§ Task objective:
Please reproduce the data exactly, excluding any pictures it contains.

################

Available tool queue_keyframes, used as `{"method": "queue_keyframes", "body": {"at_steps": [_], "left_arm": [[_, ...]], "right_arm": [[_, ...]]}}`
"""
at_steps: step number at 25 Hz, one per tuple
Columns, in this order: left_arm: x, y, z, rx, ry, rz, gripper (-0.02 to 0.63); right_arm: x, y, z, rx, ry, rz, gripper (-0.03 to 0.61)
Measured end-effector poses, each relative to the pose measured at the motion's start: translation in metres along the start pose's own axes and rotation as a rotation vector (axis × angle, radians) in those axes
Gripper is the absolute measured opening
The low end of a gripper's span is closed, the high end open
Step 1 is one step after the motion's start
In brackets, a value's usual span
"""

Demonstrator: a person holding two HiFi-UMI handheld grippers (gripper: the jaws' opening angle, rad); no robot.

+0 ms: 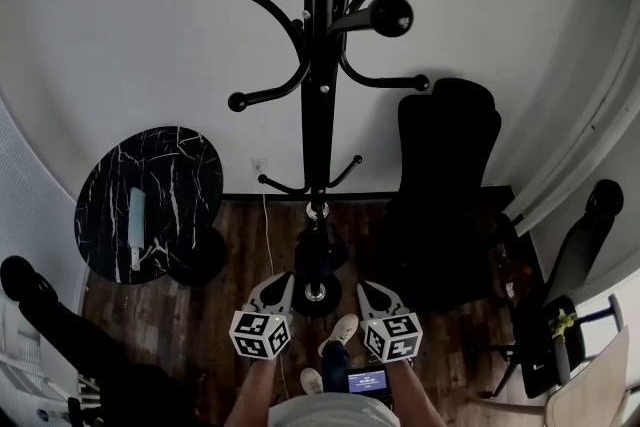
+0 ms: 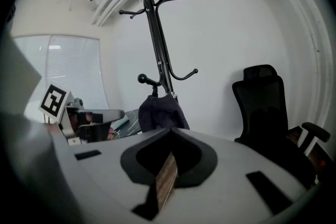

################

§ Response area:
Available tool queue_keyframes, used as `{"method": "queue_keyframes", "body": {"at_steps": [_], "left_arm": [[_, ...]], "right_arm": [[_, ...]]}}`
"""
at_steps: step number at 25 Hz, one per tuple
Columns, in this order: left_arm: x, y, z, rx, ry, rz, gripper (-0.02 to 0.63); right_arm: x, y, z, rx, ry, rz, gripper (-0.03 to 0.61)
Measured end-effector poses, each relative to the pose measured at the motion's start: translation in metres along the start pose's own axes and rotation as a rotation vector (axis × angle, radians) in those axes
Gripper is the absolute measured opening
The low end of a gripper's span is closed, the high end open
Step 1 is one step after the motion's start
In brackets, a value's usual span
"""

Demonstrator: a person holding two HiFi-UMI handheld grippers (gripper: the jaws' opening angle, rad); no robot.

+0 ms: 
+0 ms: 

What came before is the finished answer.